Large-scale science applications are expected to generate exabytes of data over the next 5 to 10 years. With scientific data collected at unprecedented volumes and rates, the success of large scientific collaborations will require that they provide distributed data access with improved data access latencies and increased reliability to a large user community. To meet these requirements, scientific collaborations are increasingly replicating large datasets over high-speed networks to multiple sites. The main objective of this work is to develop and deploy a general-purpose data access framework for scientific collaborations that provides lightweight performance monitoring and estimation, fine- grained and adaptive data transfer management, and enforcement of site and VO policies for resource sharing. Lightweight mechanisms will collect monitoring information from data movement tools without putting extra loads on the shared resources. Data transfer management mechanisms will select transfer properties based on each transfer's performance estimation and will adapt those properties when observed performance changes due to the dynamic load on storage, network and other resources. Finally, policy- driven resource management using Virtual Organization policies regarding replication and resource allocation will balance user requirements for data freshness with the load on resources.
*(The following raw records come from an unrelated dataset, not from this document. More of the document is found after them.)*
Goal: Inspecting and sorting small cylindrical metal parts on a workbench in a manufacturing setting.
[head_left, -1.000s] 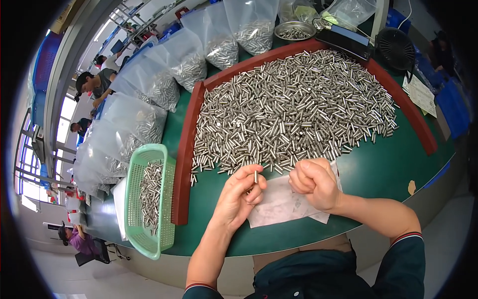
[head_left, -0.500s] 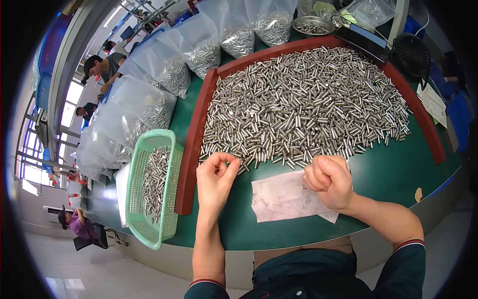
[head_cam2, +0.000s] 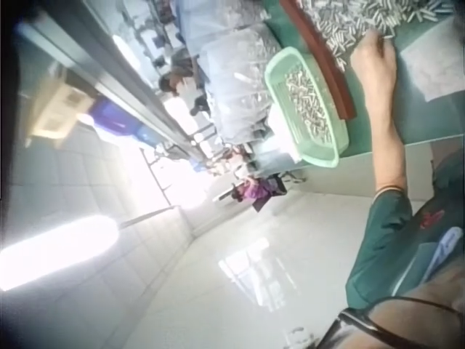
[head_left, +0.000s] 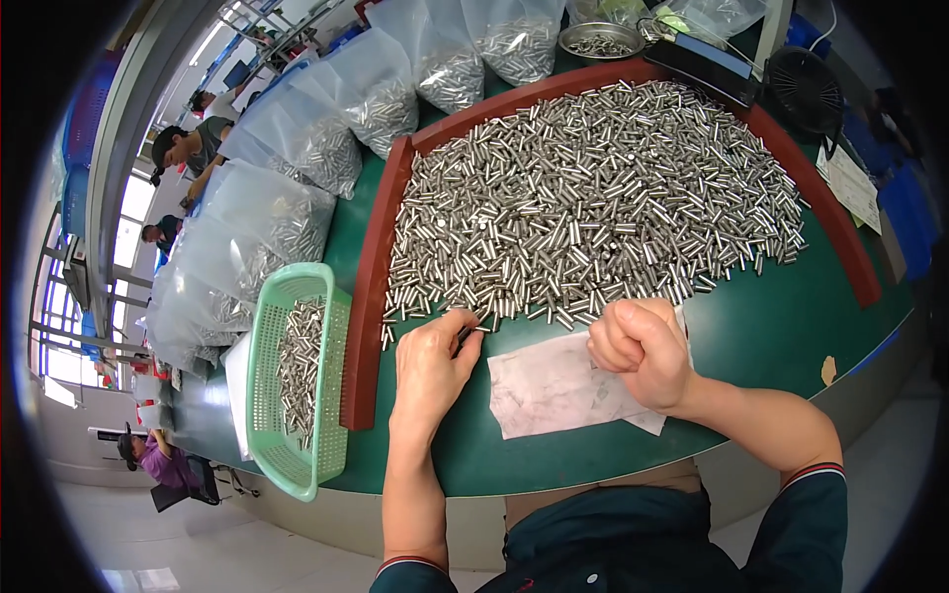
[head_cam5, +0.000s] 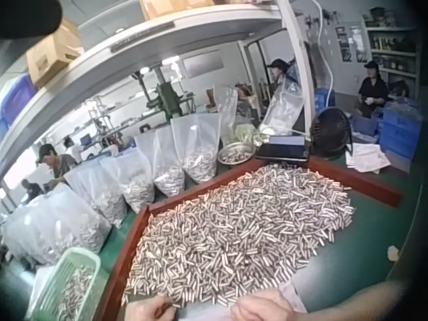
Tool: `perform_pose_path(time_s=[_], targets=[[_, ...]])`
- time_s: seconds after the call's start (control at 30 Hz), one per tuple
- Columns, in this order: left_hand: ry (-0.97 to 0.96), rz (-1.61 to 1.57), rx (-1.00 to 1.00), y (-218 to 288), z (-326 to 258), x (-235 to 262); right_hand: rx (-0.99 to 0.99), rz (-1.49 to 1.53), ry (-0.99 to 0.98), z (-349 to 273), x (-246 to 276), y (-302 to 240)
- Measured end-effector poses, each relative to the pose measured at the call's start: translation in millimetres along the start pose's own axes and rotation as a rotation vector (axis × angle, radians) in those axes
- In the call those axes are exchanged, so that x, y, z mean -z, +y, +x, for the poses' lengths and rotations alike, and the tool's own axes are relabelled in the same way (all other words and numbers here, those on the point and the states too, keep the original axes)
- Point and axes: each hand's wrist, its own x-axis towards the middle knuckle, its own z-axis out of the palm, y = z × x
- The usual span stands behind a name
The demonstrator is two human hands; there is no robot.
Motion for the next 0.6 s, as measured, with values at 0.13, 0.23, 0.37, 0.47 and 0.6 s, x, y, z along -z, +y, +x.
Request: perform_pose_path(time_s=[0.13,0.23,0.37,0.47,0.6], targets=[[0.021,-0.136,0.002,8,-2,-7,0.007,0.006,-0.007,0,2,2],[0.055,-0.141,0.017,12,-4,-8,0.001,0.018,-0.009,1,-2,-1],[0.01,-0.148,0.067,11,-3,-2,-0.007,0.01,-0.004,-1,2,-1],[-0.045,-0.119,0.063,10,-2,-5,-0.013,0.014,-0.004,-2,2,-2],[-0.046,-0.069,0.058,8,-3,-6,-0.018,0.014,-0.001,-1,1,-1]])
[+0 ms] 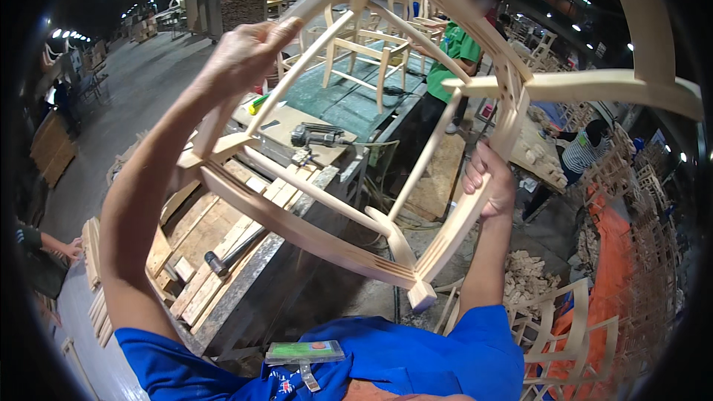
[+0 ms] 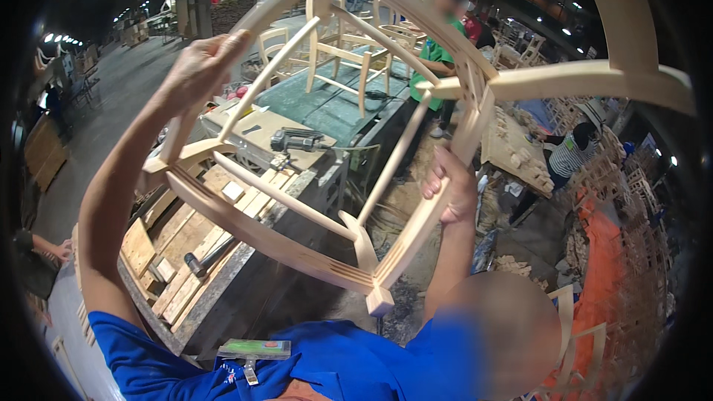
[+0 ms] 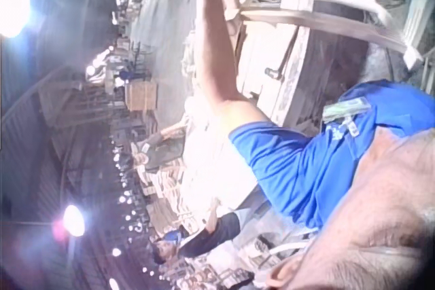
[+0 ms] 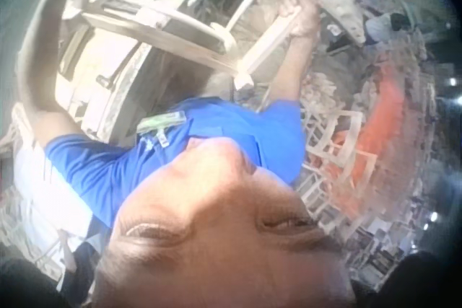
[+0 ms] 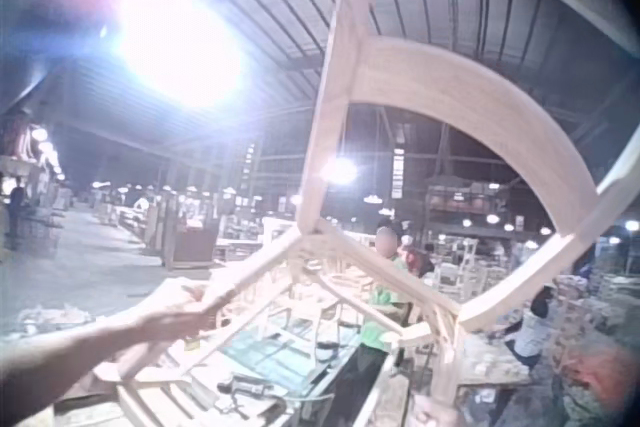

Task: The person assembles wooden chair frames by aligning parts and using a nail gun to fasten them together. They handle multiple chair frames, positioning them on a workbench and securing joints with a pneumatic nailer.

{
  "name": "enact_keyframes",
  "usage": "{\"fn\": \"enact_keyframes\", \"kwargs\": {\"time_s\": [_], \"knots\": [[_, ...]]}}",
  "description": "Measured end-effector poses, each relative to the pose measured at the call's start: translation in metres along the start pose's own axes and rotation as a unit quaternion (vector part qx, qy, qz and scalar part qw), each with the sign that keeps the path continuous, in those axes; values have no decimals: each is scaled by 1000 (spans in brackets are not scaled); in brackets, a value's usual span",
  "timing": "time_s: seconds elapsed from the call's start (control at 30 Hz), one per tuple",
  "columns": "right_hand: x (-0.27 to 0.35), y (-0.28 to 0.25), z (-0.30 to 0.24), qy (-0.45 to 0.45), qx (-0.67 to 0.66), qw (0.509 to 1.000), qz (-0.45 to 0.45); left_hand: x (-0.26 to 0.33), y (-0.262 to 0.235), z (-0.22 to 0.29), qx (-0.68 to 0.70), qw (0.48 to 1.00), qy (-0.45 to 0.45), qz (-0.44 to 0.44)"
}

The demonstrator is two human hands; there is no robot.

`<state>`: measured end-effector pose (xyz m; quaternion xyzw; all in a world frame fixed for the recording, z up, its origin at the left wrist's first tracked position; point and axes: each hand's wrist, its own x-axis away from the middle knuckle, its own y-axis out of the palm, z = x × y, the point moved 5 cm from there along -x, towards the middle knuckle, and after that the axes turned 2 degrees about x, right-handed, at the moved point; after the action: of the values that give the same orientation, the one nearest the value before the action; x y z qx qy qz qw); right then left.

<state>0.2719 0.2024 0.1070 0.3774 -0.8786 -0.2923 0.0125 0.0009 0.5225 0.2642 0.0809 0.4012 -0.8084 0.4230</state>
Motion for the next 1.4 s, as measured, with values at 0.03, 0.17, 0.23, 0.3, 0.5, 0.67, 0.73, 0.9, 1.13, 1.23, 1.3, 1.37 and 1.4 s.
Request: {"fn": "enact_keyframes", "kwargs": {"time_s": [0.03,0.17,0.23,0.3,0.5,0.67,0.73,0.9,1.13,1.23,1.3,1.37,1.4], "knots": [[4,-19,-6,-10,3,1000,17,-10,25,1,21,999,3,-32],[15,-71,-19,-21,-17,999,33,-34,87,10,-14,992,-2,-125],[19,-87,-18,-24,-32,998,50,-40,106,13,0,991,14,-135],[21,-99,-15,-29,-35,997,58,-46,121,14,-9,990,4,-138],[25,-120,-8,-43,-26,997,60,-53,144,14,3,988,31,-150],[21,-119,0,-41,-29,997,61,-53,148,8,-4,985,1,-171],[19,-118,3,-47,-29,997,54,-52,147,6,-2,985,1,-173],[18,-116,12,-49,-38,997,52,-53,144,1,0,987,3,-163],[30,-117,12,-57,-59,995,51,-54,150,9,6,985,28,-170],[40,-121,12,-61,-62,995,53,-51,154,17,-2,982,44,-181],[47,-126,15,-62,-68,994,54,-48,159,22,-5,982,49,-183],[53,-126,14,-66,-75,993,55,-46,158,27,-5,983,50,-177],[56,-126,14,-69,-78,993,57,-46,158,30,-5,982,58,-179]]}}
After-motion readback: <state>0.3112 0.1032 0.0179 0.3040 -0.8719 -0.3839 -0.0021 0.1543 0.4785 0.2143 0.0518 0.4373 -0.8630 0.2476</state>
Intellectual merit: The team will produce a software framework that will improve the ability of distributed scientific collaborations to provide efficient access to replicated datasets by a large community of users; this framework will combine fine-grained transfer management, transfer advice from policy- driven resource management, and light-weight monitoring.

Broader impact: The proposed development will facilitate scientific advances in many domains that increasingly depend on replication and sharing of ever-growing datasets.